Sigilli anche sull’abitazione di famiglia
Sigilli anche all’abitazione familiare, una villa di Santa Maria di Licodia con piscina. Secondo l’accusa le due società sarebbero “state sotto il controllo delle organizzazioni mafiose non lasciando spazio alla concorrenza in virtù di un patto siglato tra i vertici criminali dei due comuni etnei”.
Le accuse dei collaboratori di giustizia
Secondo diversi collaboratori di giustizia, “la figura di Militello sarebbe stata scelta e imposta sia dai vertici dell’associazione mafiosa di Biancavilla, prima dai fratelli Vito e Pippo Amoroso con il beneplacito di Alfio Ambrogio Monforte, e poi da Giuseppe Mancari, sia dal clan Santangelo- Scalisi di Adrano”.
Secondo la procura, l’indagato avrebbe “avuto il ruolo di prestanome e a lui sarebbe stata affidata la gestione della cosiddetta ‘agenzia’ di Biancavilla, deputata al carico delle merci, soprattutto prodotti agroalimentari, i cui introiti sarebbero andati per la maggior parte al clan”.

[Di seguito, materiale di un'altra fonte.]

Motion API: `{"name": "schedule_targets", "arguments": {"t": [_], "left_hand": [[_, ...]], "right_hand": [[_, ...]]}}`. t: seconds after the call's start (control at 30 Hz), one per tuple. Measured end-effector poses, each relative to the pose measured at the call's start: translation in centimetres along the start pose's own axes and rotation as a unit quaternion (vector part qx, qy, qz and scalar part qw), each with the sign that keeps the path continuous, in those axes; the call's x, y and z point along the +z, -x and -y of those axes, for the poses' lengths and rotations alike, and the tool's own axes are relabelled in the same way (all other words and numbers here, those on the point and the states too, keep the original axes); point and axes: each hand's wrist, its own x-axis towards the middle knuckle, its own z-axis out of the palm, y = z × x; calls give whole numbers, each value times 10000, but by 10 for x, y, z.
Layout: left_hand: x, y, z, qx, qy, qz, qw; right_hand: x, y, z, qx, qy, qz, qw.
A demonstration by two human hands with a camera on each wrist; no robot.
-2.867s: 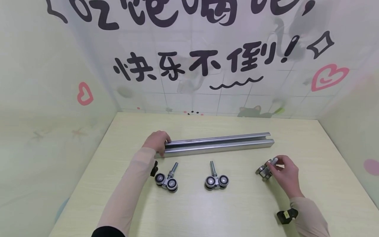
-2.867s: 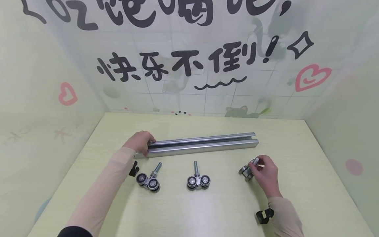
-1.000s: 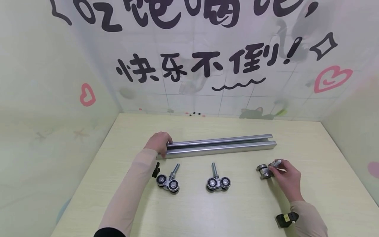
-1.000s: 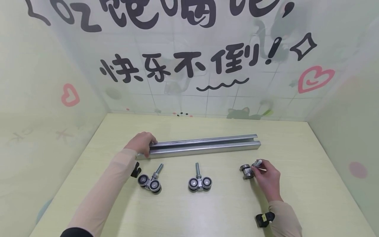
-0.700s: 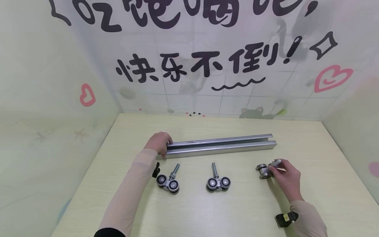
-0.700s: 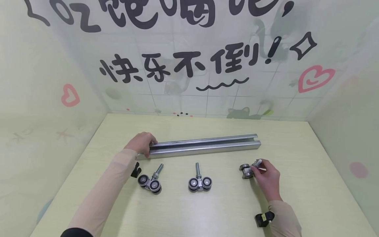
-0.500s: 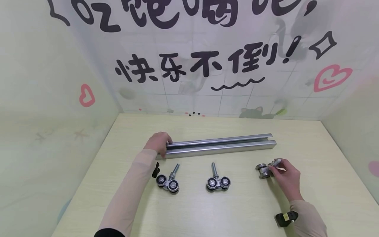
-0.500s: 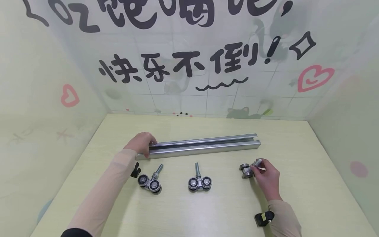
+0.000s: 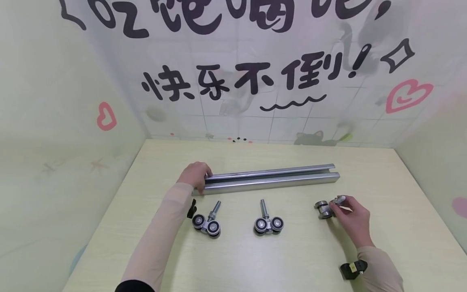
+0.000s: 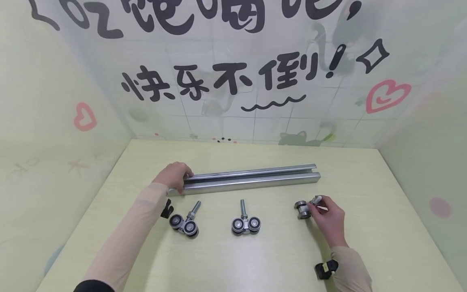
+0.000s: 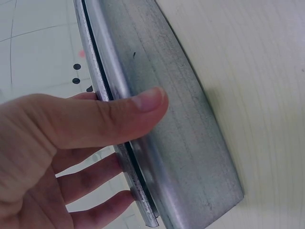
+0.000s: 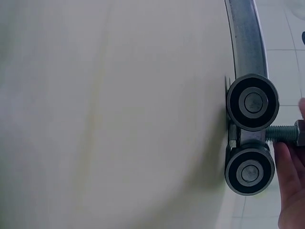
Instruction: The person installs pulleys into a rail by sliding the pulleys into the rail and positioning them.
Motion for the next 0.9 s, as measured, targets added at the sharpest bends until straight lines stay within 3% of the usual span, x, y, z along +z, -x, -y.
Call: {"name": "schedule_targets", "arguments": {"t": [0.9], "left_hand": [[0, 1, 0, -29, -56, 12, 10000]], "right_hand": [[-3, -4, 1, -423, 333, 64, 9985]]}}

Contesta l’accusa, “l’agenzia avrebbe avuto un ruolo di intermediazione tra i titolari dei magazzini che raccolgono i prodotti lavorati nei campi e gli autotrasportatori, pretendendo da entrambi delle somme di denaro in percentuale al peso della merce da trasportare”. Una condotta che, ricostruisce la Dda di Catania, “sembra integrare una estorsione, obbligatoria per poter lavorare su quel territorio, notoriamente ricco di aziende agrumicole, che alterava il mercato senza possibilità di scelta di servizi alternativi, e che veniva alimentata dalla forza intimidatrice delle famiglie mafiose”.